Рожер покачал головой:
– Аррик научил меня всему, что нужно знать о женщинах, и он говорил, что стареющих красоток вроде твоей матери совсем не сложно приручить. В молодости Элона всегда была в центре внимания и привыкла, что мир вращается вокруг нее. Вы с отцом ведете долгие беседы о метках, которые ей неинтересны, и она из кожи вон лезет, чтобы ее заметили. Сделай вид, будто не сводишь с нее глаз, и она растает.
Лиша посмотрела на него и хохотнула:
– Твой учитель ни подземника не знал о женщинах.

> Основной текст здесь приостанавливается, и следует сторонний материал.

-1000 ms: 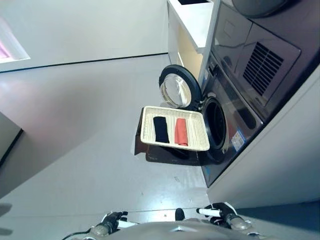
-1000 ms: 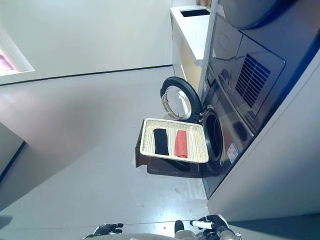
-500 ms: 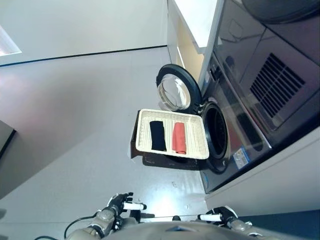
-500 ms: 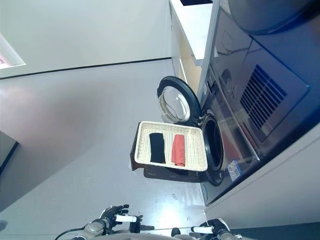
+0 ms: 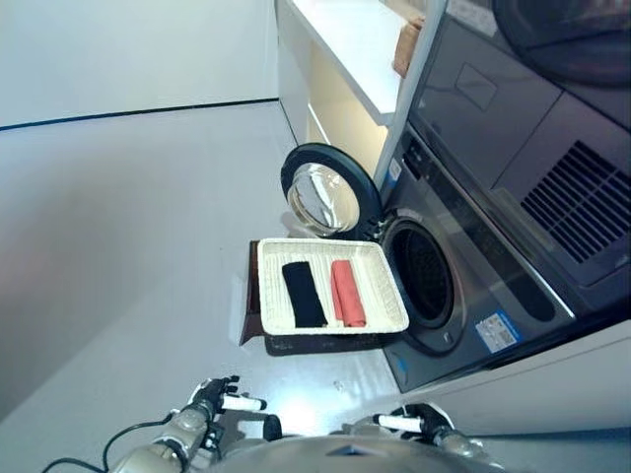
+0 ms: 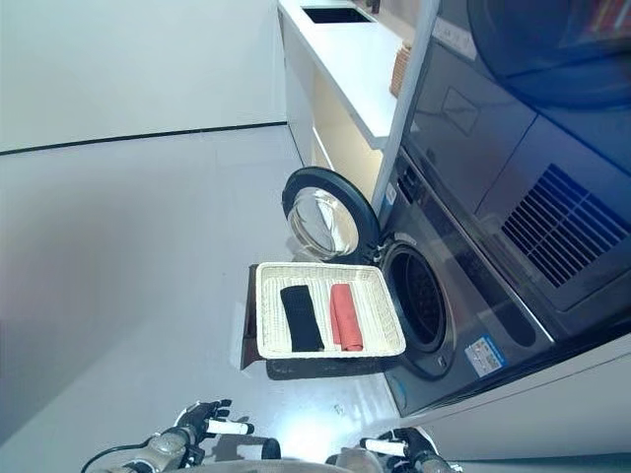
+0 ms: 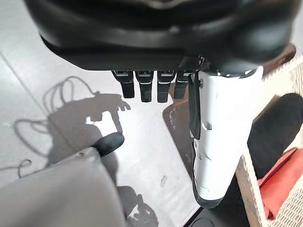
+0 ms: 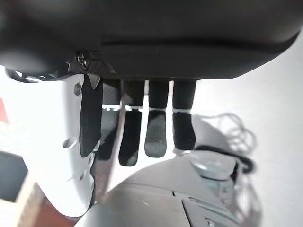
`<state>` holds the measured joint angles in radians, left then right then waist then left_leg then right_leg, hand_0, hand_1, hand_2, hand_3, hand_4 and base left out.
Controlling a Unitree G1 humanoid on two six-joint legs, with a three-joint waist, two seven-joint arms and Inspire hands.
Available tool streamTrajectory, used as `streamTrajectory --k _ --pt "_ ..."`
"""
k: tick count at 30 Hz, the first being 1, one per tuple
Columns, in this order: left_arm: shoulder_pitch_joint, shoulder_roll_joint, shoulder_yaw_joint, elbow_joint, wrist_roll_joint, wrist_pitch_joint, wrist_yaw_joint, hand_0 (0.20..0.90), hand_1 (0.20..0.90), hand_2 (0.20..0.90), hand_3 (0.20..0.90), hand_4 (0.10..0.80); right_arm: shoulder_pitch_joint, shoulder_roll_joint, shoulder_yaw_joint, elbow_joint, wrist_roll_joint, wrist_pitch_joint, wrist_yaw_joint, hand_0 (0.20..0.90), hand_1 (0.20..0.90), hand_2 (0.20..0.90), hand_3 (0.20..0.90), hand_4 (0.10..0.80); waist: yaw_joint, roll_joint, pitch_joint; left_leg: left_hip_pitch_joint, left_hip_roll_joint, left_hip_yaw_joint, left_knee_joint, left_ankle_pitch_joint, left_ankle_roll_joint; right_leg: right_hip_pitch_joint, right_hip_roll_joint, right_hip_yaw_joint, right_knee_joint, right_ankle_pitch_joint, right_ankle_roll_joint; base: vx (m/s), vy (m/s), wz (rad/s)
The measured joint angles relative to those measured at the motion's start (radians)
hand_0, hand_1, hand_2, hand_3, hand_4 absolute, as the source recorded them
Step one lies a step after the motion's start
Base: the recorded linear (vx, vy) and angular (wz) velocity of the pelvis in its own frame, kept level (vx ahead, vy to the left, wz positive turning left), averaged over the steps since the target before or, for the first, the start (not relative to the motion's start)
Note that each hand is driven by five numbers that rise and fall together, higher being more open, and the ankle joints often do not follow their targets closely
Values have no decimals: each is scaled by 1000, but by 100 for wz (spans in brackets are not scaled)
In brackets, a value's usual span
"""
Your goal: Pick up the clothes and place them into the washing machine
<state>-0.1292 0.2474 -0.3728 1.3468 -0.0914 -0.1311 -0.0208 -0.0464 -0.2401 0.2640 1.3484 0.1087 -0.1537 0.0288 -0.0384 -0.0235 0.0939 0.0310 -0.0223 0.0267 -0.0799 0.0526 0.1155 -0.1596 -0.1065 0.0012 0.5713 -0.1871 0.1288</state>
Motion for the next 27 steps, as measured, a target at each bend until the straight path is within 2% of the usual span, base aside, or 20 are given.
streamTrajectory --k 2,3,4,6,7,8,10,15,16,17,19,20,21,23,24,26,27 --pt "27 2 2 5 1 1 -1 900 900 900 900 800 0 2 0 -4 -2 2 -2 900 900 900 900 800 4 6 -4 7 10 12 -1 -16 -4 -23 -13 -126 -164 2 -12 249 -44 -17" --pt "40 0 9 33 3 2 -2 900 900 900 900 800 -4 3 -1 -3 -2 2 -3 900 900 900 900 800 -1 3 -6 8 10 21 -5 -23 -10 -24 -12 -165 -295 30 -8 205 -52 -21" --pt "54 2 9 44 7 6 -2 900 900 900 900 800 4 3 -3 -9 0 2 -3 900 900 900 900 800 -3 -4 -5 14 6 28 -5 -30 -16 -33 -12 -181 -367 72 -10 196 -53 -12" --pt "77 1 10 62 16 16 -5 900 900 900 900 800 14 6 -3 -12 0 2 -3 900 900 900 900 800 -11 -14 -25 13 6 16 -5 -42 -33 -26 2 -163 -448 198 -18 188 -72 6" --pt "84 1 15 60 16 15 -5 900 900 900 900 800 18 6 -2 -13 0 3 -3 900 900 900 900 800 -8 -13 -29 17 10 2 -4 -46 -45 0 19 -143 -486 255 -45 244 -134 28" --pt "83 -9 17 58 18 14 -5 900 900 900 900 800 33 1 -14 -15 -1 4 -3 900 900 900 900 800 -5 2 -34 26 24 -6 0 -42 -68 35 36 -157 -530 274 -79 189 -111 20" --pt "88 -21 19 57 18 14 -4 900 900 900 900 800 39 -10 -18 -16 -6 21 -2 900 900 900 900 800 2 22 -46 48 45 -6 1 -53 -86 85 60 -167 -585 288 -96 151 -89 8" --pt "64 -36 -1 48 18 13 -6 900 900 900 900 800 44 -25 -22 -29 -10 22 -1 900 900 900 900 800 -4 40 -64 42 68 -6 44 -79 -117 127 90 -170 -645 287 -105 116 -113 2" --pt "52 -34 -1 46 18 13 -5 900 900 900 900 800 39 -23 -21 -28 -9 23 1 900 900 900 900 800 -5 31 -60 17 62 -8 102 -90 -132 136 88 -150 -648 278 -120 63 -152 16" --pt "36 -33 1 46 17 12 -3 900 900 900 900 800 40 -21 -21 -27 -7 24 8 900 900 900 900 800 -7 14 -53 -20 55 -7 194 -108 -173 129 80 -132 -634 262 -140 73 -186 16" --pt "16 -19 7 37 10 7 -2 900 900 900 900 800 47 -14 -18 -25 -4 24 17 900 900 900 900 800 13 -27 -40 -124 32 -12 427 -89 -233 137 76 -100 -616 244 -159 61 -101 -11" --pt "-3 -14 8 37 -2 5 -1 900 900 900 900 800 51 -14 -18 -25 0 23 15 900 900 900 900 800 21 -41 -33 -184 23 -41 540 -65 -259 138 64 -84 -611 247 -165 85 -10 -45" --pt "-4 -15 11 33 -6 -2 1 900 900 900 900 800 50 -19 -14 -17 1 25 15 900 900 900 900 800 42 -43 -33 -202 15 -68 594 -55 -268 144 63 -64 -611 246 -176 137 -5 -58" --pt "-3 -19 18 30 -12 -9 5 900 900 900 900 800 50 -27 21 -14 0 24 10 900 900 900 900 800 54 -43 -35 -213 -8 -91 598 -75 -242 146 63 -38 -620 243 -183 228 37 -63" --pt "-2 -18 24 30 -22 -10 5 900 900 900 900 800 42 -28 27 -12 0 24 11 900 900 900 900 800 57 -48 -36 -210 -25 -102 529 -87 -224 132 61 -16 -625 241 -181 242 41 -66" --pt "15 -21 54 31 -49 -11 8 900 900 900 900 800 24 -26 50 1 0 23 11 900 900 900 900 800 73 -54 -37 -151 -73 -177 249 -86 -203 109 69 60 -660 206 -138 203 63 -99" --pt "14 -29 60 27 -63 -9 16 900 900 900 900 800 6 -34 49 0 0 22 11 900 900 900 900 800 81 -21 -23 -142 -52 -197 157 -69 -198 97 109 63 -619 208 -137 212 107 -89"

– Еще как знал, – возразил Рожер, – учитывая, как ловко он укладывал их в постель.
Лиша выгнула бровь:
– А сколько женщин уложил его подмастерье с помощью столь блистательных методов?
Рожер улыбнулся:
– Я не рассказываю байки о своих победах, но ставлю милнское солнце, что твоя мать не устоит.
– По рукам!
– И купец говорит Аррику: «Я заплатил, чтобы ты научил мою жену танцевать!» А безмятежный, как рассвет, Аррик смотрит на него и отвечает: «Я научил. Не моя вина, что она предпочитает танцевать лежа».

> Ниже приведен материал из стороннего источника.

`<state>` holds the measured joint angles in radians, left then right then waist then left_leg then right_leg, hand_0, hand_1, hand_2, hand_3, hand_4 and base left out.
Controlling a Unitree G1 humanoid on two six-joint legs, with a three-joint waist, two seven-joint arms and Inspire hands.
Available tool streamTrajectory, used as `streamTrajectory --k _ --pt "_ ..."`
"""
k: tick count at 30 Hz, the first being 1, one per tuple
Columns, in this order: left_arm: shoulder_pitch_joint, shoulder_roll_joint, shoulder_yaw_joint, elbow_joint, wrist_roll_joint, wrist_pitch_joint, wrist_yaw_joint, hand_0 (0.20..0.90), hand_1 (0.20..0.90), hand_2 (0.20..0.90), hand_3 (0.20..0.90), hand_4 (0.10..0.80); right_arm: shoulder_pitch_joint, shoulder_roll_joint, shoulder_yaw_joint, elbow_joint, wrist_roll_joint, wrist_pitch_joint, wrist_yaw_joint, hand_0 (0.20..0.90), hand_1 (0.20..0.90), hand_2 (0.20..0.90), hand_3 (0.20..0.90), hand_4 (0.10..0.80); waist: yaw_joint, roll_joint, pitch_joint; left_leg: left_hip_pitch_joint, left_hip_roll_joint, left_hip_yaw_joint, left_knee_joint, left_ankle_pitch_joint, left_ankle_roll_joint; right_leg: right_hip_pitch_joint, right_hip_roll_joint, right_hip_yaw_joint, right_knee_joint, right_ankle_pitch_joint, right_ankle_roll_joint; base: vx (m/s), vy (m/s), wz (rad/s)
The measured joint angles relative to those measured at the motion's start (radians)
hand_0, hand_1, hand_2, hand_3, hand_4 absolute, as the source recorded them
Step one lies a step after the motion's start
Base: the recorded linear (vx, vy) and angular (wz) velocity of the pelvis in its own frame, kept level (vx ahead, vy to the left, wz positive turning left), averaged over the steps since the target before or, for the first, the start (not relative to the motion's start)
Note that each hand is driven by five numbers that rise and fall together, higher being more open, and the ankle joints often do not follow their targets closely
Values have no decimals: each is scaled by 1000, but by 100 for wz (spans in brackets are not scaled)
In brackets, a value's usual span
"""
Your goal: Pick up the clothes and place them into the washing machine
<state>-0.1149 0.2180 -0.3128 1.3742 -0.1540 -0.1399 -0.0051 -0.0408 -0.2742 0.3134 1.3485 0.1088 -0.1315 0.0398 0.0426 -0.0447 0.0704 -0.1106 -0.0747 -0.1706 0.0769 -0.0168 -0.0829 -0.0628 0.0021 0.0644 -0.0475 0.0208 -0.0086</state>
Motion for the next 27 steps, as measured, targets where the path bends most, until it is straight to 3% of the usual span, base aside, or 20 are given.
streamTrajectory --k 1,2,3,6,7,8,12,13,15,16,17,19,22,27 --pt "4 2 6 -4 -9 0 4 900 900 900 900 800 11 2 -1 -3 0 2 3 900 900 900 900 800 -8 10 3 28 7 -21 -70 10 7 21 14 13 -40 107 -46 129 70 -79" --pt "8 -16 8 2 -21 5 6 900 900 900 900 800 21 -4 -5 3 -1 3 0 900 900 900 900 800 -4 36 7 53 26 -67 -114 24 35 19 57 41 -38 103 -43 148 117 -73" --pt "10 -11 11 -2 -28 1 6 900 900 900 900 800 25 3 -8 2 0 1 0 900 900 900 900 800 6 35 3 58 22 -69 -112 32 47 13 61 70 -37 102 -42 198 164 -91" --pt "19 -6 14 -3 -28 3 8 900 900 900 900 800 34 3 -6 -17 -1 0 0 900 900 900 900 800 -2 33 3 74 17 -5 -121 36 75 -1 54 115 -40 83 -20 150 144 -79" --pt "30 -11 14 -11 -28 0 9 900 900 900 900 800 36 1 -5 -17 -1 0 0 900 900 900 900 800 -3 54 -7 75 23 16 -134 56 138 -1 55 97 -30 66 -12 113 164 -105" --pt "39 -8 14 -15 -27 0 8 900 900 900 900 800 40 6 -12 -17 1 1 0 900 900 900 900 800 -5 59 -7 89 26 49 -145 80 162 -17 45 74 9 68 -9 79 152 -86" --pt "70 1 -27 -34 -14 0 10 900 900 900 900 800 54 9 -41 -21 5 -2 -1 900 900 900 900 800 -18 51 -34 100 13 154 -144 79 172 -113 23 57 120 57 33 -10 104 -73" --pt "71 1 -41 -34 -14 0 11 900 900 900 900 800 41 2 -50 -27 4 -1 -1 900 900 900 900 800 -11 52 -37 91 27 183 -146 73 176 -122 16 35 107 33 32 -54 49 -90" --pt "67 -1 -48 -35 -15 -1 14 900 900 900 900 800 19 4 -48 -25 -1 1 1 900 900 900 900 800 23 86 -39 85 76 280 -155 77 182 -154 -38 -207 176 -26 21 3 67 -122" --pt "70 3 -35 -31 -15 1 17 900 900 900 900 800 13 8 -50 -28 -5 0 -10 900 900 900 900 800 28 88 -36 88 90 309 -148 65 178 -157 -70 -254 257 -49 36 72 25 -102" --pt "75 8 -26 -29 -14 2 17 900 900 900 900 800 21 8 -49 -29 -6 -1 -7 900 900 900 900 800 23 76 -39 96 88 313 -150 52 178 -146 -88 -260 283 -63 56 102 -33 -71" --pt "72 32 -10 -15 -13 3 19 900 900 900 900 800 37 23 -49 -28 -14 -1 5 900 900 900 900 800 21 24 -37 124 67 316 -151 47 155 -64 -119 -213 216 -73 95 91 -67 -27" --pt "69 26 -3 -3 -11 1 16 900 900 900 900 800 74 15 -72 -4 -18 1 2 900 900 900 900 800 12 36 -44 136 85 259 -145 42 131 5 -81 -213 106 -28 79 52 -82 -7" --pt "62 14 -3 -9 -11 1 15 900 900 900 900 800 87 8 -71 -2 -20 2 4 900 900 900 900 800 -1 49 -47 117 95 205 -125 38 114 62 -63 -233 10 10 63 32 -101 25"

Элона расхохоталась, стуча кубком по столу и расплескивая вино. Рожер тоже рассмеялся, они чокнулись и выпили.
Лиша хмурилась, глядя с другого конца стола, где они с отцом беседовали. Она искренне не знала, чего больше страшится: выиграть спор или проиграть. Может, зря она его привела? Мало того что он рассказывает непристойные истории, так еще и поглядывает на грудь ее матери. Впрочем, вырез такой, что Рожера трудно винить.
Тарелки давно опустели. Эрни листал книгу, которую ему принесла Лиша. Глаза его казались крошечными за стеклышками очков в проволочной оправе, которые словно приросли к кончику носа. Наконец он хмыкнул, отложил книгу и указал на стопку переплетенных в кожу тетрадей, лежавшую перед Лишей.

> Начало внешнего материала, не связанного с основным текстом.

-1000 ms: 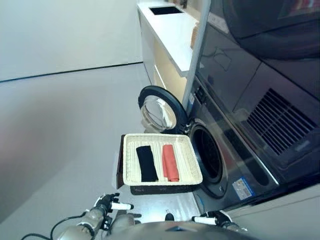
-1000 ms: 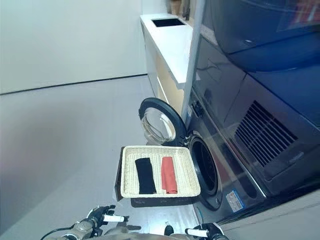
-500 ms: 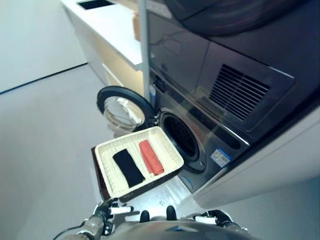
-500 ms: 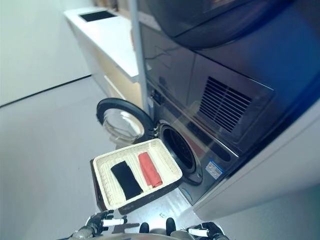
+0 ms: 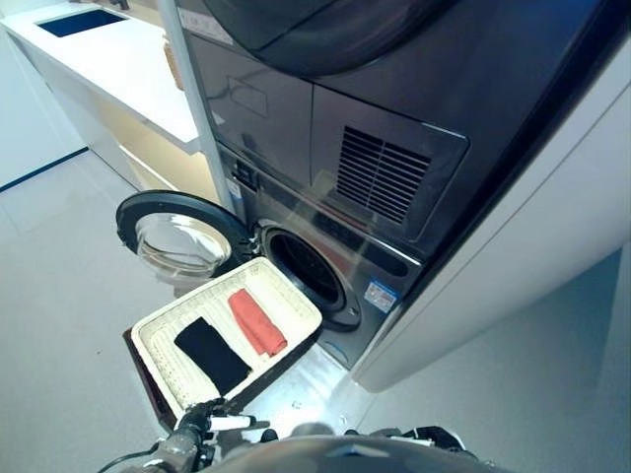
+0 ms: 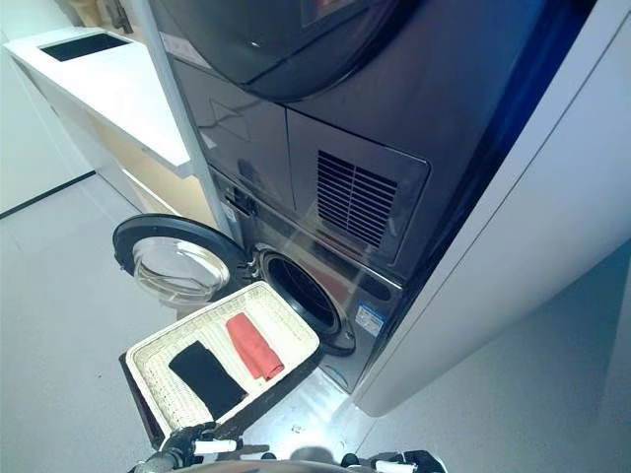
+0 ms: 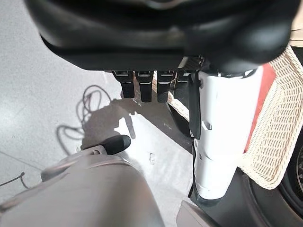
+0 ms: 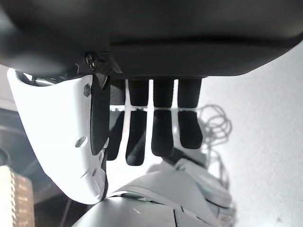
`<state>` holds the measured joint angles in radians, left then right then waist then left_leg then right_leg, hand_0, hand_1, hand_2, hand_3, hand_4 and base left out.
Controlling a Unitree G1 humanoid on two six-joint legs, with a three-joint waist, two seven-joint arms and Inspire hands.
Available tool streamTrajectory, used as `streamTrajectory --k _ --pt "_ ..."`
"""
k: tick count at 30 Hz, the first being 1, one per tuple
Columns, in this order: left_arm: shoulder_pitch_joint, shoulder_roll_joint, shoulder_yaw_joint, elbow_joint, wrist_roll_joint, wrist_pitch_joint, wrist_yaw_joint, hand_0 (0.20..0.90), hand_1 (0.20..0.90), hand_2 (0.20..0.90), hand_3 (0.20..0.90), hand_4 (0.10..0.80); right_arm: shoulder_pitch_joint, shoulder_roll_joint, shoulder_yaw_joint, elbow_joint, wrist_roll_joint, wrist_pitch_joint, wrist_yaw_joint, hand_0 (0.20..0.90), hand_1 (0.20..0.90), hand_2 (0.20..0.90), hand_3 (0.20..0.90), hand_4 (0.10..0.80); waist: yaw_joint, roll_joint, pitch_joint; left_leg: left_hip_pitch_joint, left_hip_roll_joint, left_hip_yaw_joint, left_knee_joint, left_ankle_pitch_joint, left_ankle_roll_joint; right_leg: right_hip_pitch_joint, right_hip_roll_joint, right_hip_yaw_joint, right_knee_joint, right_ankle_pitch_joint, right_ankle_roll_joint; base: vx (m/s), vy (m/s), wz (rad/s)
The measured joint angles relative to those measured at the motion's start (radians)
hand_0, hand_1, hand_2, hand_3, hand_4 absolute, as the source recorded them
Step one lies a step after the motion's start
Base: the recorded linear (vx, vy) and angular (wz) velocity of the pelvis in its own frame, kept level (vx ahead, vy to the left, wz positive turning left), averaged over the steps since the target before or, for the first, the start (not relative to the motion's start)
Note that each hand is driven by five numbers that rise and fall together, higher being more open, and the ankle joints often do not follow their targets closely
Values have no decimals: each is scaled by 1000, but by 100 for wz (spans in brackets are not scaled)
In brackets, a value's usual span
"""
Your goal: Pick up the clothes and place them into the washing machine
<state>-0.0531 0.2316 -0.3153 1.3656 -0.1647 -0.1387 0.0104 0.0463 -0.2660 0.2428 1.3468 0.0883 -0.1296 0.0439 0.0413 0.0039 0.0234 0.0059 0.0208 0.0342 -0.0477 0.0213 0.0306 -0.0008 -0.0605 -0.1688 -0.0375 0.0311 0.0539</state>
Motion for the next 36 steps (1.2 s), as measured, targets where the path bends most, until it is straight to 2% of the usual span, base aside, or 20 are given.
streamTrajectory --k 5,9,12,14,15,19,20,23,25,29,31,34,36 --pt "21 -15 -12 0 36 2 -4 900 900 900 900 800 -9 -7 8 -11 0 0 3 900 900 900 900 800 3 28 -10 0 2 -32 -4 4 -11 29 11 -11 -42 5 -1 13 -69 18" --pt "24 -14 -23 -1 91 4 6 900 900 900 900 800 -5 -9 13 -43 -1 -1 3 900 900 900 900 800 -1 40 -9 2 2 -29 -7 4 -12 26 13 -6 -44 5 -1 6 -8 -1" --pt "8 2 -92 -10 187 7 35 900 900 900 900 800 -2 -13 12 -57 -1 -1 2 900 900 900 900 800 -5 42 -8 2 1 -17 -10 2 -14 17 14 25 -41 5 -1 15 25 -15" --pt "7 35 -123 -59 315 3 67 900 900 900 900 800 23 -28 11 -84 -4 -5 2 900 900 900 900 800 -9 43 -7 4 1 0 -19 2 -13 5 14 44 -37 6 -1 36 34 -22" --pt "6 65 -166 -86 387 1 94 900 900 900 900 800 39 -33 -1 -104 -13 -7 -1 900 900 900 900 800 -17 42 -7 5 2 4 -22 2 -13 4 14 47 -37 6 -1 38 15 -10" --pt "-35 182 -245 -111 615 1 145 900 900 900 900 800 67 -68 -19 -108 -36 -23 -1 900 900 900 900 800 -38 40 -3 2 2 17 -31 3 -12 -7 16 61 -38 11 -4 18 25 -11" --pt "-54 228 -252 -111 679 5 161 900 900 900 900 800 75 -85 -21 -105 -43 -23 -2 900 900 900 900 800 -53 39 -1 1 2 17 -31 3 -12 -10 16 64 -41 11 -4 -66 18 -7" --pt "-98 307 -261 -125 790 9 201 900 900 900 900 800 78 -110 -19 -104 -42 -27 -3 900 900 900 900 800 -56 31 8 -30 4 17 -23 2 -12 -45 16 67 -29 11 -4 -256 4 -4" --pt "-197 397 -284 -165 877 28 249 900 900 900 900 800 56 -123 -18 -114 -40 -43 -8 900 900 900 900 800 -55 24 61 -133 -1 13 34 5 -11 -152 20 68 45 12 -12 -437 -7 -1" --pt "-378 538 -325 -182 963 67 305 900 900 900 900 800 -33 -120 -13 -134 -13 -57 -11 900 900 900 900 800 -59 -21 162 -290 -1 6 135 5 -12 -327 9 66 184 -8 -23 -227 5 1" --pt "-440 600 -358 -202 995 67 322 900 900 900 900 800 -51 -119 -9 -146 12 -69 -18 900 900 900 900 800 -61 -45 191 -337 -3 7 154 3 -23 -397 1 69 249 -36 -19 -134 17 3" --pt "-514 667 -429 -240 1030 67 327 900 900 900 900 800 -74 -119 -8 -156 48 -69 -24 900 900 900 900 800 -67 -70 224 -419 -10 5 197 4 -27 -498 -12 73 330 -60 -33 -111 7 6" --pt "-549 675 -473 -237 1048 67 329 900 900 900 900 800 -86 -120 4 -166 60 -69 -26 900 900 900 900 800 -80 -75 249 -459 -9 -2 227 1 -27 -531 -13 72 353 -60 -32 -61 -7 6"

– Успел сделать всего несколько штук. Ты заполняешь их быстрее, чем я переплетаю.
– Это все мои ученицы. – Лиша сняла чайник с огня. – Они снимают по три копии с каждой книги.
– Но у меня накопился всего один гримуар за всю жизнь, да и тот я заполнил не до конца. А ты уже сколько написала? Дюжину?
– Семнадцать, – ответила Лиша, – но это еще и демонология, к тому же я больше записываю за Меченым, чем пишу сама. Несколько книг ушло только на то, чтобы скопировать метки с его кожи.
– Вот как? – подняла взгляд Элона. – И много ты ее видела?
– Мама! – воскликнула Лиша.
– Создатель свидетель, я не осуждаю. Родить ребенка Избавителю не так уж и глупо, даже если на него не взглянешь без страха. Но лучше тебе поторопиться. Скоро эту честь будут оспаривать толпы молоденьких и плодовитых.
– Мама, он не Избавитель.
– А все думают иначе, – возразила Элона. – Даже Гаред почитает его.
– Ну конечно, Гаред Лесоруб всегда прав, – закатила глаза Лиша.
Рожер что-то прошептал на ухо Элоне, и она снова засмеялась и повернулась к нему. Лиша с облегчением вздохнула.
– Кстати, о Меченом, – заметил Эрни. – Какие у него планы? Смитт сказал, что от герцога прибыл очередной вестник с приглашением на аудиенцию, но Меченый опять куда-то пропал в почтовый день.
Лиша пожала плечами:
– Думаю, ему плевать и на аудиенцию, и на самого герцога. Он не считает себя подданным Райнбека.
– Пусть хорошенько поразмыслит, – посоветовал Эрни. – Лощина дает слишком мало дерева, и Райнбек начинает злиться. Нетрудно игнорировать вестников, пока дороги завалены снегом и герцог не может прислать войско, но весной он потребует объяснений и заверений в лояльности Лощины Избавителя.
– Лояльности кому? – поднял взгляд Рожер. – Если Меченый бросит вызов Райнбеку, Лощина в тот же миг встанет под его знамена.
– Верно, – согласился Эрни. – А может, и другие веси, если не половина самого Форта Энджирса. Гражданская война может начаться по одному слову Меченого – вот почему так важно, чтобы он объявил о своих намерениях до того, как Райнбек совершит что-нибудь опрометчивое.